Each tire has limited mileage and service life. The mileage and wear have some relations that include load and usage habits. Driving habits and wear-resistant tires complicate conditions for the estimation. Tire lifetime is not discussed in this paper. We executed our experiment in the lab and the evaluation conditions were objective. The method can provide some reference information and indirectly improve vehicle safety, which is one of our motivations. There is room for improvement in follow-up studies from the perspective of mass production, such as power supply size and integration. These issues will be discussed separately in the future. In sum, our method uses rubber with a magnetic field to simulate a tire with a magnetic field. We calculated the magnetic field strength to monitor the tire wear. However, the magnetic field absorbs some metal substances and increases the tire wear estimation. Verification with long-term experiments may be useful to elucidate these relations.
4. Conclusions
Every driver knows that there is a certain relationship between tire mileage and wear. We developed a method to estimate tire mileage and wear status that enables users to understand tire usage easily. This method uses magnetic force to estimate tire wear. Tire manufacturers use carbon nanotubes as materials to make tires magnetic through processing. This method obtains the magnetic field strength value through a Hall sensor. Considering the relationship between mileage and wear, we propose a mileage estimation method based on a three-axis sensor to support tire wear estimation. The mileage estimation uses the longitudinal axis, the radial axis data, and the tire circumference. The distance traveled is estimated from the longitudinal information. To ensure the correctness of the vertical axis data, the radial axis information is used for verification. The dynamometer is the equipment that verifies the mileage estimation algorithm. Our experiments confirmed that the average error rate of the proposed method is about 0.6%. The result of the experiment is that mileage information is reference information.

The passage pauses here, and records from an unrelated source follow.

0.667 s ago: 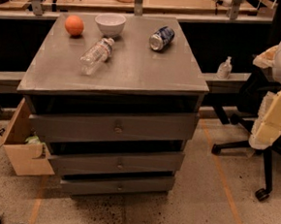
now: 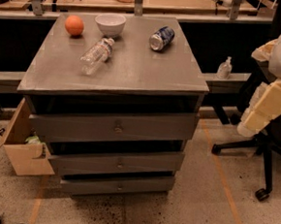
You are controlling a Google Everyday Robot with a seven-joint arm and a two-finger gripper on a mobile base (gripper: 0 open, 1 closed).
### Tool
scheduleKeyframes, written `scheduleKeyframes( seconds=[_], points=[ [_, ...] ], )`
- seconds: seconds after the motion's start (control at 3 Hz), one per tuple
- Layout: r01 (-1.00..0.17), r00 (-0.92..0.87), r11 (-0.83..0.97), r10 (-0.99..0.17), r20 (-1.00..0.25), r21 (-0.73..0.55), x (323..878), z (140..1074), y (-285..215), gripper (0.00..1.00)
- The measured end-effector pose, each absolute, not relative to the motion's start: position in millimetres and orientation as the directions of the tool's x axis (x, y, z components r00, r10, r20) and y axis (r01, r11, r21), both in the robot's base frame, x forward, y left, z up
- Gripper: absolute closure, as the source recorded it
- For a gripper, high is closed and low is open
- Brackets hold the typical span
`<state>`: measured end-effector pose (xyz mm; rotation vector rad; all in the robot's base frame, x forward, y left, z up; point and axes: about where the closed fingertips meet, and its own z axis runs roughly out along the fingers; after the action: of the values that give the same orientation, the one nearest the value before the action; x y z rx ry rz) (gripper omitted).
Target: Pick orange
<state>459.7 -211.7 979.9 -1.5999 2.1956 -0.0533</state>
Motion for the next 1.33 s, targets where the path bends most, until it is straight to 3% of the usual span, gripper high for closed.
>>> scheduleKeyframes(
  seconds=[0.33,1.0,1.33],
  points=[
    [-0.886,-0.219,0.371,-0.862,-0.457,-0.277,512,988,-185,0.00],
    [-0.898,-0.133,0.408,-0.611,-0.781,-0.166,627,988,-85,0.00],
    [-0.871,-0.131,0.468,-0.515,-0.847,-0.150,676,980,-21,0.00]
  ],
)
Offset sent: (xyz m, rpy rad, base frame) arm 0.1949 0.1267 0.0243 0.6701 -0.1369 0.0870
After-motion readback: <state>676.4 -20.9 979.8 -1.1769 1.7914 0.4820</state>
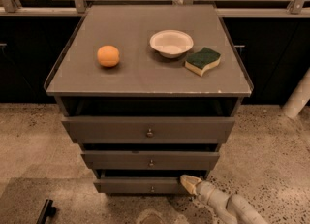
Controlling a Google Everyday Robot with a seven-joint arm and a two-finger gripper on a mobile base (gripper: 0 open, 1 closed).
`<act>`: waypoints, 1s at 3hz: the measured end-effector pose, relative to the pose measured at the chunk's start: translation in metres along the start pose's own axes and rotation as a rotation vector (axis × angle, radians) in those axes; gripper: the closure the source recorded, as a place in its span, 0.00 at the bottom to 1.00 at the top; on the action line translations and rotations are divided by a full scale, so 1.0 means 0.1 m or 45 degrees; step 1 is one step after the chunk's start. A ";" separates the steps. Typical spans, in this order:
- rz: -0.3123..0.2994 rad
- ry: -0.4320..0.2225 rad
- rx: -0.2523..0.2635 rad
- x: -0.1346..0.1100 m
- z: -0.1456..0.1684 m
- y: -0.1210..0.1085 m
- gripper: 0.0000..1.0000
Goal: Close bottom drawer
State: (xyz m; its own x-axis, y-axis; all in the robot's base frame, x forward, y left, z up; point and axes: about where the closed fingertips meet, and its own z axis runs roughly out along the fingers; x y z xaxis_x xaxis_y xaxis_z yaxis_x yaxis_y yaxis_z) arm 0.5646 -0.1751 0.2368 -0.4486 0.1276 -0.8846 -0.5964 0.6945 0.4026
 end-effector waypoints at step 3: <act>0.103 0.122 0.029 0.38 -0.40 0.27 1.00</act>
Offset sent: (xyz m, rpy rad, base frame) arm -0.0763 -0.0124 -0.0096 -0.0178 0.1309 -0.0100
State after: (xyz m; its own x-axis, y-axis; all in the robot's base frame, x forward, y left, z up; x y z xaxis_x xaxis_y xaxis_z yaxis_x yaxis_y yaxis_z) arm 0.5050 -0.1799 0.2232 -0.5570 0.1163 -0.8224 -0.5410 0.7005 0.4654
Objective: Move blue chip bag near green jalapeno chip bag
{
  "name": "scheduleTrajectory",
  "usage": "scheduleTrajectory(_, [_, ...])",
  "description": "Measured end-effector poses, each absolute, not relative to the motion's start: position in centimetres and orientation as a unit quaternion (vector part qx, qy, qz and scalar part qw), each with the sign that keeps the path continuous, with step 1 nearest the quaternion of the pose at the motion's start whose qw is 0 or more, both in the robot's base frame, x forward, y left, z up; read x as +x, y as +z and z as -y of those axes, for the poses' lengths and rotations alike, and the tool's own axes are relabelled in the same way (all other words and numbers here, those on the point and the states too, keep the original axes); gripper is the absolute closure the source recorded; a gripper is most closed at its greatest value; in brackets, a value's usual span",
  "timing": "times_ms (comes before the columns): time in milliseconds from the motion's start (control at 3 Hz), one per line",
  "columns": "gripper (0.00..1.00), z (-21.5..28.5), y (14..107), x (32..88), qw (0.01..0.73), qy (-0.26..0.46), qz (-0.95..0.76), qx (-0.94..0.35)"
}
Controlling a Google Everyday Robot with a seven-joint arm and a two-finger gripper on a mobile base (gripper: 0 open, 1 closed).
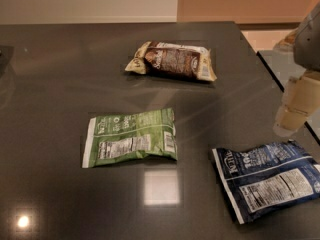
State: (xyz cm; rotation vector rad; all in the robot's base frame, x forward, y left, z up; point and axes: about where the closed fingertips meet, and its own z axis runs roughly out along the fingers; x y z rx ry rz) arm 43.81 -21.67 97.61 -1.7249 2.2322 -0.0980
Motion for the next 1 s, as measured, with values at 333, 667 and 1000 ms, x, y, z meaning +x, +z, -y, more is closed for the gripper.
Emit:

Considering tire wear speed and system energy consumption, we developed a control mechanism to reduce power consumption. Because tire wear is gradual, the tire wear estimation algorithm does not need to be functioning all the time. The mileage information is a signal to trigger this mechanism, which can effectively reduce the application’s power consumption. This mechanism gives application a longer lifetime if the power source is a battery. The solutions to these problems establish this method as suitable to adopt in future applications.